Here’s an example using a toy Expr type which is not Copy but which does implement Clone. The it_works function shows the type in action.

#![cfg(test)]

#[derive(Clone)]
struct Expr(String);

// This accepts expressions by reference or by value, by being always prepared
// to work with a reference, and then accepting anything such a reference could
// be borrowed from.
fn tanh<E: AsRef<Expr>>(expr: E) -> Expr {
    let expr = expr.as_ref();
    Expr(format!("tanh({})", expr.0))
}

// This ensures that you can pass Expr by value.
impl AsRef<Expr> for Expr {
    fn as_ref(&self) -> &Expr { self }
}

// These two `Add` impls are kind of icky, but show how you can make things
// reasonably legible. I wasn't able to get a version of this working with
// `AsRef`, but you can write out the impls explicitly.
impl std::ops::Add<Expr> for Expr {
    type Output = Expr;
    fn add(self, rhs: Expr) -> Expr {
        &self + &rhs
    }
}

impl<'a> std::ops::Add<&'a Expr> for &'a Expr {
    type Output = Expr;
    fn add(self, rhs: &'a Expr) -> Expr {
        Expr(format!("{} + {}", self.0, rhs.0))
    }
}

#[test]
fn it_works() {
    let x = Expr("2π".to_string());
    let y = Expr("0.5".to_string());

    // Outer call takes by value, inner by reference.
    let z = tanh(x + tanh(&y));
    assert_eq!(z.0, "tanh(2π + tanh(0.5))");
}

[edit: simplify lifetimes in second Add impl]


#14

Hmm one starnge thing is that we have:

impl<T> Borrow<T> for T where T: ?Sized
impl<'a, T> Borrow<T> for &'a T where T: ?Sized
impl<'a, T> Borrow<T> for &'a mut T where T: ?Sized

but those are not implemented for AsRef by default? If really AsRef provide similar functionality to Borrow but with less guarantees I see noreason for this. The thing is I have one method that accepts [bool;4] which can be either by reference or value, but that is impossible with AsRef, but Borrow works?

E.g. I get:

the trait `std::convert::AsRef<[bool; 4]>` is not implemented for `[bool; 4]`

#15

Why do you need AsRef in that case? It sounds like your method isn’t generic. Can you take the array by ref always?


#16

Well I should accept only smth that can has 4 elements can be treated as bool.

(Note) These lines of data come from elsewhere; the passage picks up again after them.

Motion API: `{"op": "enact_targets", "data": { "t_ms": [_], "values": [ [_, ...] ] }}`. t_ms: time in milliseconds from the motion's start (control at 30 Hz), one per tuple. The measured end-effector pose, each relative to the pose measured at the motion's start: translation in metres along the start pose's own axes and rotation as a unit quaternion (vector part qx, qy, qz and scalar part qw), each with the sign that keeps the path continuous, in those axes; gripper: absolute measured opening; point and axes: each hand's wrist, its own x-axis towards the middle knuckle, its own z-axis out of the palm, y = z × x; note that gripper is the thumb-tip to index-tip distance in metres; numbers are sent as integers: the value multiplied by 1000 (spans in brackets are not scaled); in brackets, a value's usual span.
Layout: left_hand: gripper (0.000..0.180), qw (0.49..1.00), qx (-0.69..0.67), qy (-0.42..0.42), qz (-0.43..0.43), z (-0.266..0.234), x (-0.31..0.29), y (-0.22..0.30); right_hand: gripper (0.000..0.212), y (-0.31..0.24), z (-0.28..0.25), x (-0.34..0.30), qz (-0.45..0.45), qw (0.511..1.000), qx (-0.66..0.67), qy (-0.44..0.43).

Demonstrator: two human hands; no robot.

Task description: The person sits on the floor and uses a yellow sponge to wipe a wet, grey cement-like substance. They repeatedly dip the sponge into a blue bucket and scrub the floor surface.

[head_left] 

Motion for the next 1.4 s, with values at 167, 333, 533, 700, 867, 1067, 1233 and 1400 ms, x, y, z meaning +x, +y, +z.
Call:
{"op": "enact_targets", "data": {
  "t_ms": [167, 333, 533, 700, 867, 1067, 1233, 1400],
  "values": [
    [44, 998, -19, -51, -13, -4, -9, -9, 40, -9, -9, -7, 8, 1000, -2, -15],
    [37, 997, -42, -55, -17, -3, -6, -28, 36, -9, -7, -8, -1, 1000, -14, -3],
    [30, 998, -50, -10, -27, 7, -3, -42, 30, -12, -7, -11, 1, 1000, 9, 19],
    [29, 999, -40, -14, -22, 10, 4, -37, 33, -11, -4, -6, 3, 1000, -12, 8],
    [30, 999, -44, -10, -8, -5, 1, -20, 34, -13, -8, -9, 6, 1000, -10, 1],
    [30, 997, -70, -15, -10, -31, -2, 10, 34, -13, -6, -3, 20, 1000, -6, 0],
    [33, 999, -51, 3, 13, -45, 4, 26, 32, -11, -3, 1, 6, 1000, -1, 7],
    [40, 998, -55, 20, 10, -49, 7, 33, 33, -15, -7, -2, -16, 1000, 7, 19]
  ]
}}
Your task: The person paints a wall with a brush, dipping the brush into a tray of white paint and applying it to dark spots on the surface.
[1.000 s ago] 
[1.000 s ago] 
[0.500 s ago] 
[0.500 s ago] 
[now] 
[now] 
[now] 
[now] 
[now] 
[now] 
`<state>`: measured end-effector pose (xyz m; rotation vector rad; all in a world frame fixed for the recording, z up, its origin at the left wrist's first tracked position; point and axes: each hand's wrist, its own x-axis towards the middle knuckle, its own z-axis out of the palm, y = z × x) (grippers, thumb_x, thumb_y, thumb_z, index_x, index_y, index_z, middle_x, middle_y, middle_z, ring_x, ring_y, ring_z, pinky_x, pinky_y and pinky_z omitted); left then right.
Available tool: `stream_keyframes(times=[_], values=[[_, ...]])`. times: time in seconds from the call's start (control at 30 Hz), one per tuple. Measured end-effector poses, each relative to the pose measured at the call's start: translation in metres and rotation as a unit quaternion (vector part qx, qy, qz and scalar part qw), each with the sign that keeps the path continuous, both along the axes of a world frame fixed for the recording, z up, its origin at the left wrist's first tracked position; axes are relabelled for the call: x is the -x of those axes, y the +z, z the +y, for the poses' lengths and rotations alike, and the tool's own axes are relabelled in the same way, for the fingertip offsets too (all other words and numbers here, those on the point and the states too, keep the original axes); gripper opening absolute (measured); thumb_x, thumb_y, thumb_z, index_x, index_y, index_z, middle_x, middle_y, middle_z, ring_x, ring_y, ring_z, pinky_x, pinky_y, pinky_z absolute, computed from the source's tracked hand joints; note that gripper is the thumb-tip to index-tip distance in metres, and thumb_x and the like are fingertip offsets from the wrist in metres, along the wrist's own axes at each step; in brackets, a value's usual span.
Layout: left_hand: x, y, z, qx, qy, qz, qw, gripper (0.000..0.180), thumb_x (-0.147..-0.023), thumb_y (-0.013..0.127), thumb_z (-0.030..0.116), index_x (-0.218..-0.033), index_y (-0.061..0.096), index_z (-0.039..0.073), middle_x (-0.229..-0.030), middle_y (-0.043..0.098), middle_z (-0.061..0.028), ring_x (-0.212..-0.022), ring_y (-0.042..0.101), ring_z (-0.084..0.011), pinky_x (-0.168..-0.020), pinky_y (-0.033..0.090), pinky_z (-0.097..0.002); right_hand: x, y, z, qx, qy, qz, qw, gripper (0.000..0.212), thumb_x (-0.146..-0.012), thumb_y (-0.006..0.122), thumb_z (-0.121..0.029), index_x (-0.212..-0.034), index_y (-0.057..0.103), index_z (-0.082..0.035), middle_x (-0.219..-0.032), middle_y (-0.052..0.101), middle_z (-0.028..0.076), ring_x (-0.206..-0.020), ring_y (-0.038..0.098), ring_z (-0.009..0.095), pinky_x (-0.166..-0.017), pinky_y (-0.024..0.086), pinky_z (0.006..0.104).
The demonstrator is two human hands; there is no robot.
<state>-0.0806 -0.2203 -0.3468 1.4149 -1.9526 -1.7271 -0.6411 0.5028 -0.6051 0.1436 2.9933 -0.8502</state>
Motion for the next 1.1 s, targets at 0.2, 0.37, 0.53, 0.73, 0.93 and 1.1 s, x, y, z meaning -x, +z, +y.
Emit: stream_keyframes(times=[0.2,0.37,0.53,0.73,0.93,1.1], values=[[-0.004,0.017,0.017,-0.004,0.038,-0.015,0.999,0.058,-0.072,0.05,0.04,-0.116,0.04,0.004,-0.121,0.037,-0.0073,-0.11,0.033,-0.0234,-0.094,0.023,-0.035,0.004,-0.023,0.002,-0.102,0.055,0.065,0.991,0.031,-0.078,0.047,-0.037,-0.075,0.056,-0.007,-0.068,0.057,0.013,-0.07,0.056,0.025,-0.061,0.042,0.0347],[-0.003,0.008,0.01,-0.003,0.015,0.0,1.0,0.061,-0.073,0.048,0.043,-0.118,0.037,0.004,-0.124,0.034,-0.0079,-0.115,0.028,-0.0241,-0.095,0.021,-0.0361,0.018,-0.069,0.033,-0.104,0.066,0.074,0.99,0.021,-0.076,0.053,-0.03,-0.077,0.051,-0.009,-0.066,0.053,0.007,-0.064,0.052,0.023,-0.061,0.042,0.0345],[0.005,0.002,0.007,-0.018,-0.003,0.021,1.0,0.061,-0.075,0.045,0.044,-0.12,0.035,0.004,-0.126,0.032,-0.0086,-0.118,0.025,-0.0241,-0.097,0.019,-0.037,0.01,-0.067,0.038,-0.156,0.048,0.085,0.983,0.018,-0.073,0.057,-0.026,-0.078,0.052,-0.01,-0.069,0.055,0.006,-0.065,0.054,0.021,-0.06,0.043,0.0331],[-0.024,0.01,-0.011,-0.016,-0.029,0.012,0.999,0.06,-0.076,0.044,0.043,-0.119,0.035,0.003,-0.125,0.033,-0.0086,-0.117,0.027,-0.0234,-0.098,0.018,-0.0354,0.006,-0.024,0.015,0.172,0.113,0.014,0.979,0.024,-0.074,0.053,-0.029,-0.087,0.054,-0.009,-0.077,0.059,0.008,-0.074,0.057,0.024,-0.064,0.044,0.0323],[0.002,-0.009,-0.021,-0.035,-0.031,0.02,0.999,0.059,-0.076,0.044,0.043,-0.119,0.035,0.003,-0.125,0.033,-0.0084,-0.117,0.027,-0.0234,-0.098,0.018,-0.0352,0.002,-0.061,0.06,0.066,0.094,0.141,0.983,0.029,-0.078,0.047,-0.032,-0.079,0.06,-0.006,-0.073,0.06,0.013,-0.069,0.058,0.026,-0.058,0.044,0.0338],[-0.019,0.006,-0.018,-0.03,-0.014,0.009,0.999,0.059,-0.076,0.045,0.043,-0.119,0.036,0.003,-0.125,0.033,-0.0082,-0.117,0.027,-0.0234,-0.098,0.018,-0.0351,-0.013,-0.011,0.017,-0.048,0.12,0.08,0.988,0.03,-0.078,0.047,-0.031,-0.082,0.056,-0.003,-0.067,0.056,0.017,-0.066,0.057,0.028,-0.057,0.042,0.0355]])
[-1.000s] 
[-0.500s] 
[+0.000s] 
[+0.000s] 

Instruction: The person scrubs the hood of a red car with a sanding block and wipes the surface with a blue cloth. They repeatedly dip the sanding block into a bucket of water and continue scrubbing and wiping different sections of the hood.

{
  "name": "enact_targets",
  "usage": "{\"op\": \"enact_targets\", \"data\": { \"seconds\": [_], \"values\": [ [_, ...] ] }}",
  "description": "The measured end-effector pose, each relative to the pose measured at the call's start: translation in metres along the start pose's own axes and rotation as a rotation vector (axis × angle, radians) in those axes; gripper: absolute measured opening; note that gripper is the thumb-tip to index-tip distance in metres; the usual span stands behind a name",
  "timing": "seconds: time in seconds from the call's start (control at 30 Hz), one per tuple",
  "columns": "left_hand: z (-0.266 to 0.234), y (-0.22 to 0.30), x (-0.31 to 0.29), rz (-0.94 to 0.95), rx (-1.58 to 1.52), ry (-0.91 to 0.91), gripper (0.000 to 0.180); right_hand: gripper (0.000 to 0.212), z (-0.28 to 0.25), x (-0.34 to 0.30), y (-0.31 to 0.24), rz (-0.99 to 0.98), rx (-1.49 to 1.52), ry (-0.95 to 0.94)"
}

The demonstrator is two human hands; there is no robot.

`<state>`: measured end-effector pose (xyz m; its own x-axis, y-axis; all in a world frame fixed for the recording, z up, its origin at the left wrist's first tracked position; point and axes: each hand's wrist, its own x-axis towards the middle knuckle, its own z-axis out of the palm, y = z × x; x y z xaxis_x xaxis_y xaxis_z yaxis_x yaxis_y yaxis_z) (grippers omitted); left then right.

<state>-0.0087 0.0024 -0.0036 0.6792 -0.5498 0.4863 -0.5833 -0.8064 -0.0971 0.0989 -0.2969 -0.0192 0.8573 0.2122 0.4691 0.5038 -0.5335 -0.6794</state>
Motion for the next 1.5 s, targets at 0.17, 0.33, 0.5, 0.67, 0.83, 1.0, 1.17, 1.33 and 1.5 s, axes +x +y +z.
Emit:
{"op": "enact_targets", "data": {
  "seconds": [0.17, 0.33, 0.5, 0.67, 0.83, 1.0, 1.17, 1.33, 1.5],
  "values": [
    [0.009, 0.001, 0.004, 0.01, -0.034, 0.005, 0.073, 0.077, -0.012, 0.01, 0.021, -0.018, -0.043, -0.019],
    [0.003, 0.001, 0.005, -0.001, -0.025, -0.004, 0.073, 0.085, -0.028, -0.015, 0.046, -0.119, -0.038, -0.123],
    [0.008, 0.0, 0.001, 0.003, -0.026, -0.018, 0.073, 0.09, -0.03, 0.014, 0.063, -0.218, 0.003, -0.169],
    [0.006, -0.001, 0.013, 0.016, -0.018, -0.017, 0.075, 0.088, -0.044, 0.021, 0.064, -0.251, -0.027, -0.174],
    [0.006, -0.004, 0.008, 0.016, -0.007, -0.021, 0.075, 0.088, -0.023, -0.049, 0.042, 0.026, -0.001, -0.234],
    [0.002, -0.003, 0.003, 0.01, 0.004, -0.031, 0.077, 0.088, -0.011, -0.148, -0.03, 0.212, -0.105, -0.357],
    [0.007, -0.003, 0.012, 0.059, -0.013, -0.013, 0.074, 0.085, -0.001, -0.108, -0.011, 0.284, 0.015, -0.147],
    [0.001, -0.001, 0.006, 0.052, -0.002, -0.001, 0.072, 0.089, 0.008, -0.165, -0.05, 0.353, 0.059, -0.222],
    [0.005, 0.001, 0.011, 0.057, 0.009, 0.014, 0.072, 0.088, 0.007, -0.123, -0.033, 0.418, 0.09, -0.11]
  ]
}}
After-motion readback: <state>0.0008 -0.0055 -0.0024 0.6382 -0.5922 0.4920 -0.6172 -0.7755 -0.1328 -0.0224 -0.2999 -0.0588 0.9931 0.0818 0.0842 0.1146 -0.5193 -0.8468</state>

The only generic thing I want to do is to have a single fucntion taking &[bool; 4] and [bool; 4].


#17

I mean why can’t the function look like this:

fn foo(b: & [bool; 4]) {}

When you have an owned value, you can just borrow it for that call. I might be missing something from your scenario.


#18

I mean principly, this is like nothing significant. I was just not understading why this can be achieved via Borrow, .e.g the signiture to be T: Borrow<[bool; 4]>but not with AsRef.Is there any goo reason why (because if my understanding is correct such reason does not exist)


#19

I’d love to know that myself actually - I noticed the difference between the set of builtin impls of Borrow and AsRef as well. My guess is those Borrow impls exist to support the usecases where Borrow is used, such as in HashMap. In particular, impl Borrow for T probably allows HashMap::get to just work with Ts itself (e.g. querying a ‘HashMap<String, _>’ with String keys, and not just slices).


#20

@llogiq has a blog post about these traits that you might find helpful.